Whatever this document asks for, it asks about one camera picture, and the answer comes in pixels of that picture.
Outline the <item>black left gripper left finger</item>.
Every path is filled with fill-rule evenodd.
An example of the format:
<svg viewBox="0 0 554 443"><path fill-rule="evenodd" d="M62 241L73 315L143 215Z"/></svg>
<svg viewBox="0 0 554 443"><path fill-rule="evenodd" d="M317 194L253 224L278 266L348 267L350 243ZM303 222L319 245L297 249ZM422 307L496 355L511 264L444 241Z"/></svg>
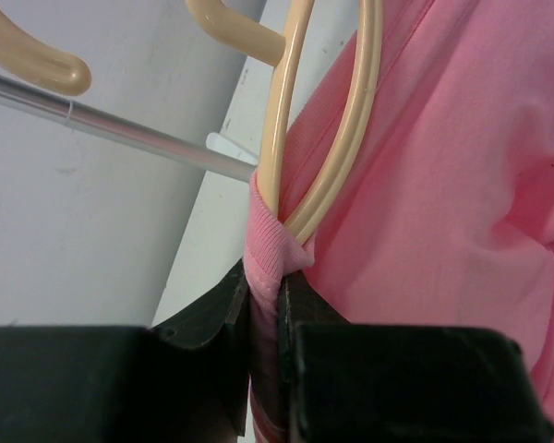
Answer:
<svg viewBox="0 0 554 443"><path fill-rule="evenodd" d="M0 327L0 442L235 442L247 333L241 263L154 327Z"/></svg>

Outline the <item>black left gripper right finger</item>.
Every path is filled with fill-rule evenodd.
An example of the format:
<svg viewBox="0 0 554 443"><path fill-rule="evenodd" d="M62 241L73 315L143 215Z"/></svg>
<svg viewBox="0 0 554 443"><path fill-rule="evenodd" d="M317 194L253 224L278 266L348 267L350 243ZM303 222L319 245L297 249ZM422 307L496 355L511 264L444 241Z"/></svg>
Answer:
<svg viewBox="0 0 554 443"><path fill-rule="evenodd" d="M551 442L517 343L491 329L357 325L301 272L278 292L291 442Z"/></svg>

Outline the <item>pink t shirt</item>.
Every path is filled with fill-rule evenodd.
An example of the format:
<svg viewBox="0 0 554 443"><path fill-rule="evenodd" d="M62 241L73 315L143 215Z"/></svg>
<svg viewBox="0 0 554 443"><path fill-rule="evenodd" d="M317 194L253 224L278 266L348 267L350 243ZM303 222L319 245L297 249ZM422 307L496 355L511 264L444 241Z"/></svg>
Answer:
<svg viewBox="0 0 554 443"><path fill-rule="evenodd" d="M354 167L306 245L283 226L334 132L294 148L278 215L256 184L244 266L258 442L283 442L277 293L302 270L357 323L516 340L554 422L554 1L386 1L378 89ZM310 100L347 88L349 43Z"/></svg>

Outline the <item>beige plastic hanger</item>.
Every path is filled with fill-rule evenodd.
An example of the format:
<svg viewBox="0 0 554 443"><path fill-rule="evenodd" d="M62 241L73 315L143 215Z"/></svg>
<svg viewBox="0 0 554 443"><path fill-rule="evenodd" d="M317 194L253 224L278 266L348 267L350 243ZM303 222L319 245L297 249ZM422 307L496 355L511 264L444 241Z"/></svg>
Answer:
<svg viewBox="0 0 554 443"><path fill-rule="evenodd" d="M379 81L384 31L384 5L358 5L355 52L347 88L327 90L307 102L292 118L293 95L303 45L313 11L310 1L290 3L282 31L275 31L226 6L221 1L190 1L187 9L215 41L232 47L272 70L259 143L259 160L249 180L273 215L281 209L282 183L294 164L293 150L302 137L337 123L334 136L306 194L284 225L300 243L316 232L355 163L370 119ZM91 84L87 64L29 35L0 9L1 76L74 102Z"/></svg>

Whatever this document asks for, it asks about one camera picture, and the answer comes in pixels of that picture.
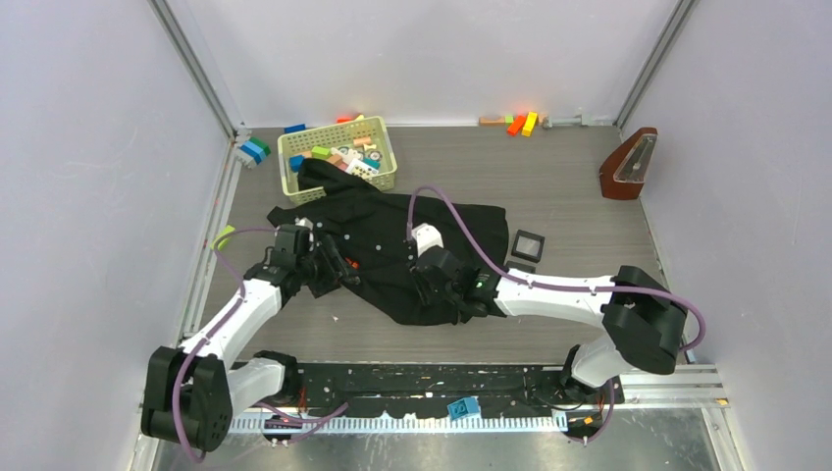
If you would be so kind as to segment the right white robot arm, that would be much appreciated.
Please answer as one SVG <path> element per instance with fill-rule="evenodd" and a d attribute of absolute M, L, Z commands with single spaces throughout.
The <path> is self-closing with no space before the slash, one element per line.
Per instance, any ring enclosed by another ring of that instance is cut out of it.
<path fill-rule="evenodd" d="M 556 380 L 573 402 L 587 401 L 625 372 L 675 371 L 687 314 L 637 267 L 623 266 L 614 276 L 553 277 L 476 267 L 435 246 L 410 272 L 425 303 L 447 304 L 464 316 L 540 316 L 600 329 L 596 340 L 569 350 Z"/>

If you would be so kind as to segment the black button shirt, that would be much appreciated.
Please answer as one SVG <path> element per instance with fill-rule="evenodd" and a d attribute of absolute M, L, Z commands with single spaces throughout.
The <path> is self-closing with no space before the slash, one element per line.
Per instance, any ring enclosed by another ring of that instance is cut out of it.
<path fill-rule="evenodd" d="M 299 174 L 303 187 L 321 186 L 326 195 L 294 208 L 275 206 L 267 217 L 273 226 L 306 218 L 321 223 L 338 243 L 340 255 L 357 263 L 361 282 L 345 288 L 366 300 L 396 324 L 436 326 L 467 323 L 475 316 L 445 301 L 422 302 L 409 265 L 415 249 L 406 242 L 410 195 L 385 193 L 360 177 L 318 159 L 306 159 Z M 509 245 L 506 210 L 499 206 L 454 203 L 483 251 L 502 262 Z M 444 248 L 468 266 L 485 267 L 442 200 L 421 195 L 415 204 L 416 223 L 428 223 L 442 235 Z"/>

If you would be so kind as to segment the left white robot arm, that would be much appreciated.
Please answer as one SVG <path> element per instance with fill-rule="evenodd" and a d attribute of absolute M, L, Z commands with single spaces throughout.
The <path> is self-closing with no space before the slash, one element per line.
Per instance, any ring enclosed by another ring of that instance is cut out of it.
<path fill-rule="evenodd" d="M 144 436 L 178 444 L 201 460 L 249 407 L 288 406 L 300 397 L 302 376 L 294 357 L 263 350 L 237 366 L 238 357 L 302 288 L 320 297 L 358 278 L 334 240 L 311 221 L 283 224 L 271 233 L 273 243 L 261 261 L 237 276 L 227 304 L 192 337 L 151 354 L 140 418 Z"/>

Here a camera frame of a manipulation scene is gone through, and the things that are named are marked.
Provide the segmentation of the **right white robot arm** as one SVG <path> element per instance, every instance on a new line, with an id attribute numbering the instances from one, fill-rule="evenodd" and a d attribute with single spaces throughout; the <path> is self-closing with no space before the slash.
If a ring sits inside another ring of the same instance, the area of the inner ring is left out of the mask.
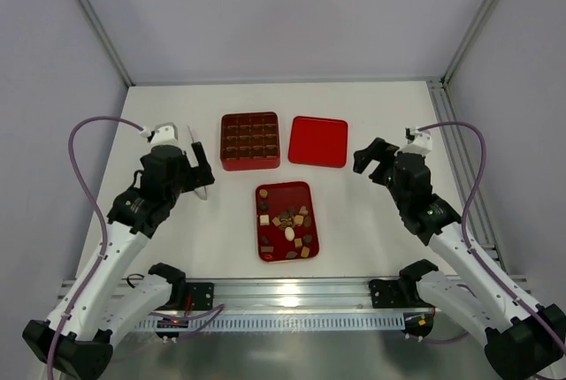
<path id="1" fill-rule="evenodd" d="M 565 355 L 565 314 L 543 306 L 477 244 L 464 219 L 432 190 L 425 164 L 430 146 L 413 137 L 398 148 L 381 138 L 354 153 L 353 170 L 376 163 L 370 179 L 391 194 L 406 229 L 457 273 L 456 285 L 423 259 L 399 272 L 393 287 L 378 283 L 375 295 L 408 306 L 440 309 L 483 347 L 502 379 L 527 379 Z"/>

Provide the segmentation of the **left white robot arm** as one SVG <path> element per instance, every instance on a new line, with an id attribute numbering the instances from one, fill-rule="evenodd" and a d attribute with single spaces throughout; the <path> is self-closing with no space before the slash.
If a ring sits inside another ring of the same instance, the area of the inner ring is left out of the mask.
<path id="1" fill-rule="evenodd" d="M 48 317 L 31 320 L 22 337 L 50 375 L 97 379 L 111 362 L 122 338 L 158 308 L 176 308 L 186 296 L 186 274 L 163 262 L 116 306 L 111 297 L 131 263 L 149 244 L 184 193 L 210 186 L 215 179 L 203 145 L 191 148 L 191 165 L 181 148 L 154 145 L 141 158 L 129 188 L 102 220 L 102 238 L 67 295 Z"/>

• • •

Transcribe all of the entries word for word, but skip any pictures they contain.

◆ **Answer to this problem**:
Whatever this document asks for, it asks about one camera picture, and the answer comes in pixels of that picture.
Outline the <item>black left gripper left finger</item>.
Every path is filled with fill-rule evenodd.
An example of the format:
<svg viewBox="0 0 554 443"><path fill-rule="evenodd" d="M62 241L73 315L143 215Z"/></svg>
<svg viewBox="0 0 554 443"><path fill-rule="evenodd" d="M317 194L253 224L278 266L348 267L350 243ZM303 222L319 245L297 249ZM422 307L496 355L511 264L444 241Z"/></svg>
Answer:
<svg viewBox="0 0 554 443"><path fill-rule="evenodd" d="M0 327L0 442L235 442L247 333L241 263L154 327Z"/></svg>

Outline the <item>black left gripper right finger</item>.
Every path is filled with fill-rule evenodd.
An example of the format:
<svg viewBox="0 0 554 443"><path fill-rule="evenodd" d="M62 241L73 315L143 215Z"/></svg>
<svg viewBox="0 0 554 443"><path fill-rule="evenodd" d="M317 194L253 224L278 266L348 267L350 243ZM303 222L319 245L297 249ZM422 307L496 355L511 264L444 241Z"/></svg>
Answer:
<svg viewBox="0 0 554 443"><path fill-rule="evenodd" d="M551 442L517 343L491 329L357 325L301 272L278 292L291 442Z"/></svg>

Outline the <item>pink t shirt</item>.
Every path is filled with fill-rule evenodd.
An example of the format:
<svg viewBox="0 0 554 443"><path fill-rule="evenodd" d="M62 241L73 315L143 215Z"/></svg>
<svg viewBox="0 0 554 443"><path fill-rule="evenodd" d="M317 194L253 224L278 266L348 267L350 243ZM303 222L319 245L297 249ZM422 307L496 355L511 264L444 241Z"/></svg>
Answer:
<svg viewBox="0 0 554 443"><path fill-rule="evenodd" d="M354 167L306 245L283 226L334 132L294 148L278 215L256 184L244 266L258 442L283 442L277 293L302 270L357 323L516 340L554 422L554 1L386 1L378 89ZM310 100L347 88L349 43Z"/></svg>

Outline the <item>beige plastic hanger</item>.
Every path is filled with fill-rule evenodd.
An example of the format:
<svg viewBox="0 0 554 443"><path fill-rule="evenodd" d="M62 241L73 315L143 215Z"/></svg>
<svg viewBox="0 0 554 443"><path fill-rule="evenodd" d="M317 194L253 224L278 266L348 267L350 243ZM303 222L319 245L297 249ZM422 307L496 355L511 264L444 241Z"/></svg>
Answer:
<svg viewBox="0 0 554 443"><path fill-rule="evenodd" d="M379 81L384 31L384 5L358 5L355 52L347 88L327 90L307 102L292 118L293 95L303 45L313 11L310 1L290 3L282 31L275 31L226 6L221 1L190 1L187 9L215 41L232 47L272 70L259 143L259 160L249 180L273 215L281 209L282 183L294 164L293 150L302 137L337 123L334 136L306 194L284 225L300 243L316 232L355 163L370 119ZM91 84L87 64L29 35L0 9L1 76L74 102Z"/></svg>

Whatever this document asks for, it asks about one camera picture, and the answer comes in pixels of that picture.
If you would be so kind as to segment the right white robot arm, that would be much appreciated.
Please answer as one SVG <path> element per instance with fill-rule="evenodd" and a d attribute of absolute M, L, Z commands with single spaces throughout.
The <path> is self-closing with no space before the slash, one element per line.
Per instance, any ring enclosed by another ring of that instance is cut out of it.
<path fill-rule="evenodd" d="M 556 380 L 573 402 L 587 401 L 625 372 L 675 371 L 687 314 L 637 267 L 623 266 L 614 276 L 553 277 L 476 267 L 435 246 L 410 272 L 425 303 L 447 304 L 464 316 L 540 316 L 600 329 L 596 340 L 569 350 Z"/>

If you would be so kind as to segment the black button shirt, that would be much appreciated.
Please answer as one SVG <path> element per instance with fill-rule="evenodd" and a d attribute of absolute M, L, Z commands with single spaces throughout.
The <path> is self-closing with no space before the slash, one element per line.
Per instance, any ring enclosed by another ring of that instance is cut out of it.
<path fill-rule="evenodd" d="M 299 174 L 303 187 L 321 186 L 326 195 L 294 208 L 275 206 L 267 217 L 273 226 L 306 218 L 321 223 L 338 243 L 340 255 L 357 263 L 361 282 L 345 288 L 366 300 L 396 324 L 436 326 L 467 323 L 475 316 L 445 301 L 422 302 L 409 265 L 415 249 L 406 242 L 410 195 L 385 193 L 360 177 L 318 159 L 306 159 Z M 509 245 L 506 210 L 499 206 L 454 203 L 483 251 L 502 262 Z M 444 248 L 468 266 L 485 267 L 442 200 L 421 195 L 415 204 L 416 223 L 428 223 L 442 235 Z"/>

If you would be so kind as to segment the left white robot arm, that would be much appreciated.
Please answer as one SVG <path> element per instance with fill-rule="evenodd" and a d attribute of absolute M, L, Z commands with single spaces throughout.
The <path> is self-closing with no space before the slash, one element per line.
Per instance, any ring enclosed by another ring of that instance is cut out of it.
<path fill-rule="evenodd" d="M 144 436 L 178 444 L 201 460 L 249 407 L 288 406 L 300 397 L 302 376 L 294 357 L 263 350 L 237 366 L 238 357 L 302 288 L 320 297 L 358 278 L 334 240 L 311 221 L 283 224 L 271 233 L 273 243 L 261 261 L 237 276 L 227 304 L 192 337 L 151 354 L 140 418 Z"/>

Here a camera frame of a manipulation scene is gone through, and the things that are named are marked.
Provide the segmentation of the **right white robot arm** as one SVG <path> element per instance, every instance on a new line, with an id attribute numbering the instances from one, fill-rule="evenodd" and a d attribute with single spaces throughout; the <path> is self-closing with no space before the slash.
If a ring sits inside another ring of the same instance, the area of the inner ring is left out of the mask.
<path id="1" fill-rule="evenodd" d="M 565 355 L 565 314 L 543 306 L 477 244 L 464 219 L 432 190 L 425 164 L 430 146 L 413 137 L 398 148 L 381 138 L 354 153 L 353 170 L 376 163 L 370 179 L 391 194 L 406 229 L 457 273 L 456 285 L 423 259 L 399 272 L 393 287 L 378 283 L 375 295 L 408 306 L 440 309 L 483 347 L 502 379 L 527 379 Z"/>

Provide the segmentation of the **left white robot arm** as one SVG <path> element per instance, every instance on a new line, with an id attribute numbering the instances from one, fill-rule="evenodd" and a d attribute with single spaces throughout; the <path> is self-closing with no space before the slash.
If a ring sits inside another ring of the same instance, the area of the inner ring is left out of the mask.
<path id="1" fill-rule="evenodd" d="M 48 317 L 31 320 L 22 337 L 50 375 L 97 379 L 111 362 L 122 338 L 158 308 L 176 308 L 186 296 L 186 274 L 163 262 L 116 306 L 111 297 L 131 263 L 149 244 L 184 193 L 210 186 L 215 179 L 203 145 L 191 148 L 191 165 L 181 148 L 154 145 L 141 158 L 129 188 L 102 220 L 102 238 L 67 295 Z"/>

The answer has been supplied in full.